Sunday, August 07, 2011

The Debt crisis: both the Euro and Dollar in trouble

The financial crisis which started in 2008 is deepening. The crisis is the result of decades of reckless borrowing by states. The borrowed money has been used to finance considerable numbers of pensioners, permanently unemployed and non-western minorities, but also to finance unending wars in the Middle East.

In the US credit rating bureau Standard & Poor lowered the status of US Treasury bills from AAA to AA+. Standard & Poor cited doubts about the ability of the US to pay back the money it has borrowed as the cause for the lowered credit rating.

The response of the Markets

Because it is Sunday there is no trading and the markets are not responding. However TASE, the Tel-Aviv Stock Exchange does trade on Sunday. TASE stopped trading after its index fell by 6 percent. This will most likely be repeated tomorrow at Stock Exchanges accross Europe and then the US.

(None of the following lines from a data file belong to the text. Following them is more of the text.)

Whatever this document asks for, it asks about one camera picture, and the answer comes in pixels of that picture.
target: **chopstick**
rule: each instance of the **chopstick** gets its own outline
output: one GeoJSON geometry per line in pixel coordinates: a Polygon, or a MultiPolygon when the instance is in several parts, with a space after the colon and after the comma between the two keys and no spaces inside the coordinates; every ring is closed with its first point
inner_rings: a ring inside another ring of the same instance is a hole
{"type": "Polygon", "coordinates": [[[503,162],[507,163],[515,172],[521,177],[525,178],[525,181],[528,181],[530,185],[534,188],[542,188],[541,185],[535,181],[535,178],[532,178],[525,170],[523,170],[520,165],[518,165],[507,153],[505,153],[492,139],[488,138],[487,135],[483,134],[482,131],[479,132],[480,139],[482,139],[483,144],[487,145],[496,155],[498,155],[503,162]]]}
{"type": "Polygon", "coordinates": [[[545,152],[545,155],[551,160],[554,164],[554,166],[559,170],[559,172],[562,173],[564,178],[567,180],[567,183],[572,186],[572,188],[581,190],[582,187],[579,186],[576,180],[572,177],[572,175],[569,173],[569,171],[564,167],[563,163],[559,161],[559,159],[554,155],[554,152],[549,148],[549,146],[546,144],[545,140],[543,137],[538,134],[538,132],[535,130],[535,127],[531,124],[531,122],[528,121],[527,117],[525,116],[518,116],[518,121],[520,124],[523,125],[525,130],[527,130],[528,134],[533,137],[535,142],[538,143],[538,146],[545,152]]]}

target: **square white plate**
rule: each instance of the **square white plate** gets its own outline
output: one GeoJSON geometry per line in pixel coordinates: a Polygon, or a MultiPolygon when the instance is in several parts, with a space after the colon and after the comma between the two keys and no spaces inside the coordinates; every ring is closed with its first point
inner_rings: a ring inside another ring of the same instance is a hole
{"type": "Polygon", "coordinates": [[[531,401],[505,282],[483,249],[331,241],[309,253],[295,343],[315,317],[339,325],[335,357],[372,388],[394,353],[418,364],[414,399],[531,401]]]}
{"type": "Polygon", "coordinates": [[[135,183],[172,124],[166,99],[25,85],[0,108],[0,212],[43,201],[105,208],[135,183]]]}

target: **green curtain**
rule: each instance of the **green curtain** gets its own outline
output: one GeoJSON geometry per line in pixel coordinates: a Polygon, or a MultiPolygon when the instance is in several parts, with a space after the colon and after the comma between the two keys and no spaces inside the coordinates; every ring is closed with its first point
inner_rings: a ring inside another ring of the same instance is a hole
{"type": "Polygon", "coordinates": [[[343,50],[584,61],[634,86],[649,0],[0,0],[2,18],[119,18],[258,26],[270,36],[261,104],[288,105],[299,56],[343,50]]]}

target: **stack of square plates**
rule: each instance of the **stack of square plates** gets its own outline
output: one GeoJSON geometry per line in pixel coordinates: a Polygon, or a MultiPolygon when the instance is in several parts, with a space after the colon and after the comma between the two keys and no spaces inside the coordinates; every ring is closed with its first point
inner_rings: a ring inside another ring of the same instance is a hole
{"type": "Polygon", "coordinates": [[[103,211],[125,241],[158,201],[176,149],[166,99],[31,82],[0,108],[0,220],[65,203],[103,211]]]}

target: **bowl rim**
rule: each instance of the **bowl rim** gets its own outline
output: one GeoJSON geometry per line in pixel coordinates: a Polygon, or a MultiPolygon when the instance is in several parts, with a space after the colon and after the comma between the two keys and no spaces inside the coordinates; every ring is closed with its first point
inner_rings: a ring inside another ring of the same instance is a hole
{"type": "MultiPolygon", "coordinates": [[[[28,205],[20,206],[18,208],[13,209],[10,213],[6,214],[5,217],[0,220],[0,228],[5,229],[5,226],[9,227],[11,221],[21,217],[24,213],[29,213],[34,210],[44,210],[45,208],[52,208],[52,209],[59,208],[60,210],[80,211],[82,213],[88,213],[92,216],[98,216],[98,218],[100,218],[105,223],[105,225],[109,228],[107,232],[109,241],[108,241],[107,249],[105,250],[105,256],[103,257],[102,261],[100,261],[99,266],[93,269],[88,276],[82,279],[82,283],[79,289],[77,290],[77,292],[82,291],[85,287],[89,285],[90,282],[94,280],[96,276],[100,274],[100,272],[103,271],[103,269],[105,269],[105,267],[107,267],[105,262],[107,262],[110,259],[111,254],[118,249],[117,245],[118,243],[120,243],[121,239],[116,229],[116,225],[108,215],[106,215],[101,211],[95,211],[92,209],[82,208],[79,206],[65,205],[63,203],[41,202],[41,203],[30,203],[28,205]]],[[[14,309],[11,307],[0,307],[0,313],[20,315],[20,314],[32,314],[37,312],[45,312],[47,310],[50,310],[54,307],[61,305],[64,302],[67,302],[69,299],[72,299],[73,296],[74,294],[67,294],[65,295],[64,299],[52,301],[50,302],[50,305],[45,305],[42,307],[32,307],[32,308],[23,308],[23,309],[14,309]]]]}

(Interestingly, while share prices are falling due to the panick in the markets, most listed companies are profitable now and paying dividends. Consequently Price Earnings ratios are excellent. This is a good time to buy stock).

Meanwhile in Europe

The German Government states that Italy and Italian government debt is too large to be safed by the EFSF (European Financial Stability Fund). The EFSF was established to funding the saving of "bankrupt" European countries like Greece and Ireland.

Basically the German government of Angela Merckel and her party, the CSU, are unwilling to bail out "bankrupt" countries like Portugal, Italy, Ireland, Greece and Spain (PIIGS). As a result the European Monetary Union (EMU) and the currency are in a crisis.

The EU solution

The crisis will lead to a move by the ruling clique of the EU to try to extend the power of the EU over the member states. These Eurocrats will want the solvent member states, such as Germany and The Netherlands to pay more in order to shore up the state budgets of the southern states. But because the southern states are in trouble because they have allowed narrow interests groups such as civil servants to gain great unearned compensation in the form of pension entitlements starting in the early fifties the solvent EU states are unwilling to fund said narrow interests. Why would a Dutch or German private sector employee go on to work until 67, in order to fund a Greek or an Italian public worker who retires at 55?

The solvent nations

German and Dutch politicians are not able to get the support of their constituencies in order to support this arrangement. And so the EMU will fall apart.

The coming days

What will be next is completely unclear. Ahead are days of uncertainty and doubt.

The West

Both the US and the EU are in trouble by taking on too much debt. This crisis is the result of bad habits and bad morals (welfare, borrowing) that have been spreading since the late sixties.